Atas dasar pemikiran dan prinsip prinsip pemberian otonomi daerah yang dijadikan pedoman oleh UU No 22 tahun 1999 adalah sebagai berikut :
a. Penyelenggaraan otonomi daerah dilaksanakan dengan memperhatikan aspek
demokrasi, keadilan,
pemerataan serta
potensi dan
keanekaragaman daerah. b. Pelaksanaan otonomi daerah didasarkan pada otonomi yang luas, nyata
dan bertanggung jawab. c. Pelaksanaan otonomi daerah yang luas dan utuh diletakan pada
kabupaten dan daerah, sedang otonomi daerah provinsi merupakan otonomi yang terbatas
d. Pelaksanaan otonomi daerah harus sesuai dengan kontitusi Negara sehingga tetap terjamin hubungan yang serasi antara pusat dan daerah
serta antar daerah e. Pelaksanaan otonomi daerah harus lebih meningkatkan kemandirian
daerah otonom dank arena dalam daerah kabupaten dan daerah kota tidak ada lagi daerah administrasi
f. Pelaksanaan otonomi daerah harus lebih meningkatkan peranan dan fungsi badan legeslatif daerah baik sebagai fungsi legislasi, fungsi
pengawas maupun fungsi anggaran atas penyelenggaraan pemerintah daerah.
g. Pelaksanaan azas dekonsentrasi diletakkan pada daerah provinsi dalam kedudukan sebagai wilayah administrasi untuk melaksanakan
kewenangan pemerintah tertentu yang dilimpahkan kepada gubernur sebagai wakil pemerintah.

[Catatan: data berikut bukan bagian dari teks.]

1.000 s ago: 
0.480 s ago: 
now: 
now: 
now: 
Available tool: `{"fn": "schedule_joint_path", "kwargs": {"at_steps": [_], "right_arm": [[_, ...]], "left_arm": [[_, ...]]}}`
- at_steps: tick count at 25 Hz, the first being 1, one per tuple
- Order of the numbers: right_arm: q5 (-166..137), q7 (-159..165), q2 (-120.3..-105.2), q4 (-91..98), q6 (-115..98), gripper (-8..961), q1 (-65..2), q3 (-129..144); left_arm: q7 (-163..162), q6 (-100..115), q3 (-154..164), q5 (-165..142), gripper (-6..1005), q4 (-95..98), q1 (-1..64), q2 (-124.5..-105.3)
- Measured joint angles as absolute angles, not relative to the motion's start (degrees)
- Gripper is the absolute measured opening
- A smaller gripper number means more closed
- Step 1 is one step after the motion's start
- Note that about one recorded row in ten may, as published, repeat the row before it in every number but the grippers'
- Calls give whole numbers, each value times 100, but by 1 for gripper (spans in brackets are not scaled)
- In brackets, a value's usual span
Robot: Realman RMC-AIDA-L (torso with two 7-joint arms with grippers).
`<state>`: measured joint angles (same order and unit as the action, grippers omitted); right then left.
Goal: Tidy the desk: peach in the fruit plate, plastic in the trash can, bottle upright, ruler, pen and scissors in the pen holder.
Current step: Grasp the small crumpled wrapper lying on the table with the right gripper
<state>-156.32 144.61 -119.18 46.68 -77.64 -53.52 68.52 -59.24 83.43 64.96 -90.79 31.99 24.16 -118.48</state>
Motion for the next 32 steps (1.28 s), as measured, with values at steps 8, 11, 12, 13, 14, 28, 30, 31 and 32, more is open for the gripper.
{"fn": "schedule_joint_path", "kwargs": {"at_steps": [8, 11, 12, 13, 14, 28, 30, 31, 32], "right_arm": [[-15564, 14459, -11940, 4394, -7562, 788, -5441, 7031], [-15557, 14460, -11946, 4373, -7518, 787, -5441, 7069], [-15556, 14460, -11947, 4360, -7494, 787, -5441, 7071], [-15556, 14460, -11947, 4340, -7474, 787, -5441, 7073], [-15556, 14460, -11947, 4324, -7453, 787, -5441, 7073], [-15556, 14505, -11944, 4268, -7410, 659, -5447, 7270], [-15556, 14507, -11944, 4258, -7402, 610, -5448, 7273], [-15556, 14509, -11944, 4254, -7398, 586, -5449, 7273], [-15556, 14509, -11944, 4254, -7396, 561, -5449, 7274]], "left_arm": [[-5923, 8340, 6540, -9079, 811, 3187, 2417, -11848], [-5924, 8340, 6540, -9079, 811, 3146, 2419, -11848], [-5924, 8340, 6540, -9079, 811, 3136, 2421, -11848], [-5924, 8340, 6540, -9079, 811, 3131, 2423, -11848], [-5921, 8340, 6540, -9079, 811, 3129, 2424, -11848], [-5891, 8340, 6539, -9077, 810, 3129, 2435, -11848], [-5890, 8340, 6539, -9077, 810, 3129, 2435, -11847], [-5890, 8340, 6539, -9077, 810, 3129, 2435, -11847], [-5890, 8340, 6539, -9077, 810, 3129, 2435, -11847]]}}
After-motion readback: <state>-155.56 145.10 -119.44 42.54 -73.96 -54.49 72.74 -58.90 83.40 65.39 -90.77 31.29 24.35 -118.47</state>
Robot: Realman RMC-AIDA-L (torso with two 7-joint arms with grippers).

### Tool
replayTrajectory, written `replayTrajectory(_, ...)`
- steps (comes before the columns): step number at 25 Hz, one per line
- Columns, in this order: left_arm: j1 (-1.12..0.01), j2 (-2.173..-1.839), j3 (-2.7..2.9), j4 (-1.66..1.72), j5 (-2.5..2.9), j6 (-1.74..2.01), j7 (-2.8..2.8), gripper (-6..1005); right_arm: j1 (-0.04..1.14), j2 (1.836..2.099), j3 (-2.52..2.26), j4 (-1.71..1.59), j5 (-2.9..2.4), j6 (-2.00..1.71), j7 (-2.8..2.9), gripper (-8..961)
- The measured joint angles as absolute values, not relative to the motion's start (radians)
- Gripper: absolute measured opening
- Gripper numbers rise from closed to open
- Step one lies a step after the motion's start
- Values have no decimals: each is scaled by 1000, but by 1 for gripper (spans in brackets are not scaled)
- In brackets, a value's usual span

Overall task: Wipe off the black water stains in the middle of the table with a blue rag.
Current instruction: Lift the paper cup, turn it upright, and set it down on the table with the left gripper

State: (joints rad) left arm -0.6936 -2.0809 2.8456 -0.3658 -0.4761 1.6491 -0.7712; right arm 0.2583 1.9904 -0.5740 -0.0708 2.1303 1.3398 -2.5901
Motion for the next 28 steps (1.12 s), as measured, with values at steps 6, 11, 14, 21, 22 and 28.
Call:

Menurut peraturan pemerintah Republik Indonesia No 25 Tahun 2000 tentang pemerintah dan kewenangan provinsi sebagai daerah otonom maka
selanjutnya kewenangan sebagaimana yang dimaksud pada pasal III ayat 2
dikelompokan dalam berbagai bidang dalam bidang kehutanan dan perkebunan meliputi :
a. Pedoman penyelenggaraan inventarisasi dan pemetaan hutan kebun b. Penyelenggaraan penunjukan dan pengamanan batas hutan produksi
dan hutan lindung c. Pedoman penyelenggaraan tata batas hutan, rekontruksi dan penataan
batas kawasan hutan produksi dan hutan lindung d. Penyelenggaraan pembentukan dan perwilayahan areal perkebunan
lintas kabupaten kota e. Pedoman penyelenggaraan pembentukan wilayah dan penyediaan
dukungan pengelolaan taman hutan raya f. Penyusunan perwilayahan, desain, pengendalian lahan, dan industri
primer bidang perkebunan lintas kabupaten kota g. Penyusunan renncana makro kehutanan dan perkebunan lintas
kabupaten kota h. Pedoman
penyelenggaraan pengurusan
erosi, sedimentasi,
produktivitas lahan pada daerah aliran sungai lintas kabupaten kota i. Pedoman penyelenggaraan rehabilitasi dan relamasi hutan produksi
dan hutan lindung j. Penyelenggaraan perizinan lintas kabupaten kota meliputi
pemanfaatan hasil hutan kayu, pemanfaatan flora dan fauna yang tidak dilindungi, usaha perkebunan dan pengolahan hasil hutan
k. Pengawasan perbenihan, pupuk, pestisida, alat dan mesin di bidang kehutanan dan perkebunan
l. Pelaksanaan pengamatan, peramalan organism tumbuhan penggangu dan pengendalian hama terpadu tanaman kehutanan dan perkebunan
m. Penyelengaraan dan pengawasan atas rehabilitasi, reklamasi, system silvikultur, budidaya dan pengolahan
n. Penyelengaraan pengelolaan taman hutan raya lintas kabupaten kota o. Penetapan pedoman untuk penentuan tarif pungutan hasil hutan bukan
kayu lintas kabupaten kota
p. Turut serta secara aktif bersama pemerintah dalam menetapkan kawasan serta perubahan fungsi dan status hutan dalam rangka
perencanaan tata ruang provinsi berdasarkan kesepakatan antara provinsi dan kabupaten kota
q. Perlindungan dan pengamanan hutan pada kawasan lintas kabupaten kota
r. Penyediaan dukungan penyelengaraan pendidikan dan pelatihan teknis, penelitian dan pengembangan terapan bidang kehutanan
Pasal 66 ayat 1 UU No 41 tahun 1999 tentang kehutanan menjelaskan bahwa dalam rangka penyelenggaraan kehutanan, pemerintah menyerahkan
sebagian kewenangan kepada pemerintah daerah. Selanjutnya pasal 66 ayat 2 UU No 41 tahun 1999 tentang kehutanan dikatakan bahwa pelaksanaan penyerahan
sebagaimana dimaksud pada ayat 1 bertujuan untuk meningkatkan efektifitas pengurusan hutan.